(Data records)

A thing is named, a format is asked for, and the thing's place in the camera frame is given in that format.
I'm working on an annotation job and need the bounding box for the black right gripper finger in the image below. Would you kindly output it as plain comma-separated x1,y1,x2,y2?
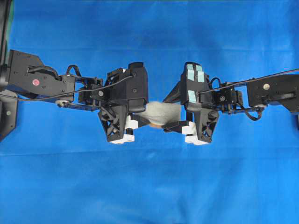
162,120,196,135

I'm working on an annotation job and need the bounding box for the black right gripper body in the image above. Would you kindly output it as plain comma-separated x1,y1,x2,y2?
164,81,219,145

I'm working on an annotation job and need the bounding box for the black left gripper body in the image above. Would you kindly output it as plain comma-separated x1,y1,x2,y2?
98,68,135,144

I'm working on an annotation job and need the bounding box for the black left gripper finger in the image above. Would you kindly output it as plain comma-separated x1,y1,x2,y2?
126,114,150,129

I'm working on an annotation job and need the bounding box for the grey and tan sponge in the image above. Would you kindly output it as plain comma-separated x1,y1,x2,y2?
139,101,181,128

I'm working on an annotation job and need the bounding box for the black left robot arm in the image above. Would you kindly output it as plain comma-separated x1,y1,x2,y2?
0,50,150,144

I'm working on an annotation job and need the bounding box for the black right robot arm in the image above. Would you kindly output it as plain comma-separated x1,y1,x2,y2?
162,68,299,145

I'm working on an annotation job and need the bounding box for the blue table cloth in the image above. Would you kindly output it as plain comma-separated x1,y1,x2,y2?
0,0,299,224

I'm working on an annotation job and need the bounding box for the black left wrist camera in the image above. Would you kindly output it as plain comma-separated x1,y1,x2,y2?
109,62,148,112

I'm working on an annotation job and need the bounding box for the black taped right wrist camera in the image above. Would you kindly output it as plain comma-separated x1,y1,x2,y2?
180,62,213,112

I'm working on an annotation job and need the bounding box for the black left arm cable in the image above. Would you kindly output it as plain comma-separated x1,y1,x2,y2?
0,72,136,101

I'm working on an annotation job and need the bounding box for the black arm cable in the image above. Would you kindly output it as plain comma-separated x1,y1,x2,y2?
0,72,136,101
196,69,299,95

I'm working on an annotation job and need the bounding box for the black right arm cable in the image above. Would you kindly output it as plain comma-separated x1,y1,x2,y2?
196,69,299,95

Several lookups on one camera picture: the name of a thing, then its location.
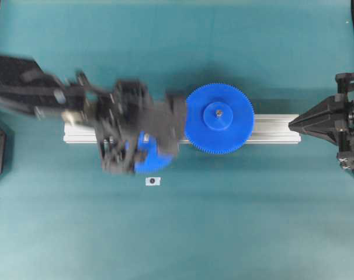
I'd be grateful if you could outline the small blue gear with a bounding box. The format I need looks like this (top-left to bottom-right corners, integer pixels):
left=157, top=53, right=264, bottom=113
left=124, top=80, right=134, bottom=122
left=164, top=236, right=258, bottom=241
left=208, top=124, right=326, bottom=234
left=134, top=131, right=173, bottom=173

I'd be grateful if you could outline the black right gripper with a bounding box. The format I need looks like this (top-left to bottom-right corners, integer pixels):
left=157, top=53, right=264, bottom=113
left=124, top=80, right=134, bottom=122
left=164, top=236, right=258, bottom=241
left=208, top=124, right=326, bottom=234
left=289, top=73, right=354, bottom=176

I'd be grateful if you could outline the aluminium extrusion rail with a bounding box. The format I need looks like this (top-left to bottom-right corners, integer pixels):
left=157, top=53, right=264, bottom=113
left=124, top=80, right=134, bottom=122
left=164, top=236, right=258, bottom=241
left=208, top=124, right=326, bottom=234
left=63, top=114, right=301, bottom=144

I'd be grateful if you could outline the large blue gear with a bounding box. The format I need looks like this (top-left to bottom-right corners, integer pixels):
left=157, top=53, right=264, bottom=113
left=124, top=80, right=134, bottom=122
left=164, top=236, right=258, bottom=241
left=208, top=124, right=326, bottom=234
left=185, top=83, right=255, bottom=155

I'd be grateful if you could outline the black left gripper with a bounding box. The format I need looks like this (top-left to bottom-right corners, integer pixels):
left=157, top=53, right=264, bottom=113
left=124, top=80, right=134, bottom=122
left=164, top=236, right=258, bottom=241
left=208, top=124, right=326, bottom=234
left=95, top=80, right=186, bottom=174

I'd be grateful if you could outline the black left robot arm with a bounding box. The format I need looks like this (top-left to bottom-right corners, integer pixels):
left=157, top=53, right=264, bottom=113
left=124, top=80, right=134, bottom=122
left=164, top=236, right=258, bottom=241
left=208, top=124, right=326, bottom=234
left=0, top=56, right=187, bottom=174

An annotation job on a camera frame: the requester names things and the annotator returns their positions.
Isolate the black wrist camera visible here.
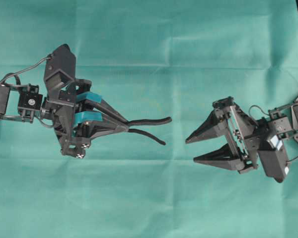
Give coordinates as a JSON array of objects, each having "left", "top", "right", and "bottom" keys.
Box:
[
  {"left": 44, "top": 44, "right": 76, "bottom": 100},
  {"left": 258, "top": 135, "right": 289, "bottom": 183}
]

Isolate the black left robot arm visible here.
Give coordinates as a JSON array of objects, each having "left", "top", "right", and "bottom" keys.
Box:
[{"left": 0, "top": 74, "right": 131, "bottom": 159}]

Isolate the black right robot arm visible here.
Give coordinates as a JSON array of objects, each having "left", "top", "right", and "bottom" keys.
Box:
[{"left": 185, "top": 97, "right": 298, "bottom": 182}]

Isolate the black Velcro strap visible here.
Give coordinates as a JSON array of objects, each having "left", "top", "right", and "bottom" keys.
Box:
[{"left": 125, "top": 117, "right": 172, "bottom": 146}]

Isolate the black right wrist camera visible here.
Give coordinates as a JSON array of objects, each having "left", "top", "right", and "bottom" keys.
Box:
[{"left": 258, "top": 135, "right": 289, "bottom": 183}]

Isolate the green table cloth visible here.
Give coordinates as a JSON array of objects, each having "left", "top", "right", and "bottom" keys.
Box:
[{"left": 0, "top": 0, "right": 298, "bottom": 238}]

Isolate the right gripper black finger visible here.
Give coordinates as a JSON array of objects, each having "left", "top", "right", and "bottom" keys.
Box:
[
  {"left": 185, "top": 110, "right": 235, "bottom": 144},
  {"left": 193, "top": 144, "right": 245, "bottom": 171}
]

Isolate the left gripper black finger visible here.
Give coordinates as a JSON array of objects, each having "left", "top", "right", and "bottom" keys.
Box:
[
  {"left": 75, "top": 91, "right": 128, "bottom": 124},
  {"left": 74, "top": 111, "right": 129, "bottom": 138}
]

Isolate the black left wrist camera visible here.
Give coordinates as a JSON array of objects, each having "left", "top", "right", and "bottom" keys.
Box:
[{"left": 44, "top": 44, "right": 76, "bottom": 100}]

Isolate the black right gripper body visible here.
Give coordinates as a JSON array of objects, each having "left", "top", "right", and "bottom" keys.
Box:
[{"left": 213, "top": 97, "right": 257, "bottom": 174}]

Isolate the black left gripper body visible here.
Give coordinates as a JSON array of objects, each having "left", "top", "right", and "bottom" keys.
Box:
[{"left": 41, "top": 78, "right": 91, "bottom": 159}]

* * *

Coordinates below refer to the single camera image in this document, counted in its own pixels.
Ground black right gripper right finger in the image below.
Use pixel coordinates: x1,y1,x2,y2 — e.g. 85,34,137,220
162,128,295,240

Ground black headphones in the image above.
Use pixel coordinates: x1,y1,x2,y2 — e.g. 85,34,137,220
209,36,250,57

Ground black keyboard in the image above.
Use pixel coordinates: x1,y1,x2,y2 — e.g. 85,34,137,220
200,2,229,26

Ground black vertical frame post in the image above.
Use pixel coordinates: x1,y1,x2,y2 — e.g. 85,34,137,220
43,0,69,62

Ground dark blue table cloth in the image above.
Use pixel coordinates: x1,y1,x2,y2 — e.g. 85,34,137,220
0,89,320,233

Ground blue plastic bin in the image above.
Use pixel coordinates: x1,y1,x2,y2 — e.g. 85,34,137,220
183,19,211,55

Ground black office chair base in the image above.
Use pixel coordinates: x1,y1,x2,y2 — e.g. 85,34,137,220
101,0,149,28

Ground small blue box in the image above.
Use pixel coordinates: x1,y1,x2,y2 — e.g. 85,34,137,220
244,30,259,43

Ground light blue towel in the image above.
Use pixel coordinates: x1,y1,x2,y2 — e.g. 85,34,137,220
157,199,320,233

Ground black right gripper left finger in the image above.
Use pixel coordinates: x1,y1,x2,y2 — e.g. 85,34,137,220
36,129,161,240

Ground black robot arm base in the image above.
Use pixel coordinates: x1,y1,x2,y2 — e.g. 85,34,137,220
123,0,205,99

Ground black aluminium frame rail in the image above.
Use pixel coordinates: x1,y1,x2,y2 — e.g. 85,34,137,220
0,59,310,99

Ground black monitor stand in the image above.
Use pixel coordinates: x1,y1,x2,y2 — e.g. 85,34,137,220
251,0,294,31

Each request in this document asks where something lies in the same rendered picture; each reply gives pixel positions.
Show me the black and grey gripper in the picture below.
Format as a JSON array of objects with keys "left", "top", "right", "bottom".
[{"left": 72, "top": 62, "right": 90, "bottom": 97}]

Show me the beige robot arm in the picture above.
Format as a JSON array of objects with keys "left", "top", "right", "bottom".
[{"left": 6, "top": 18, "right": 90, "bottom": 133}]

- Your assignment -
Find every line above that includes the word "rail" and report only how many there are.

- Answer to this exercise -
2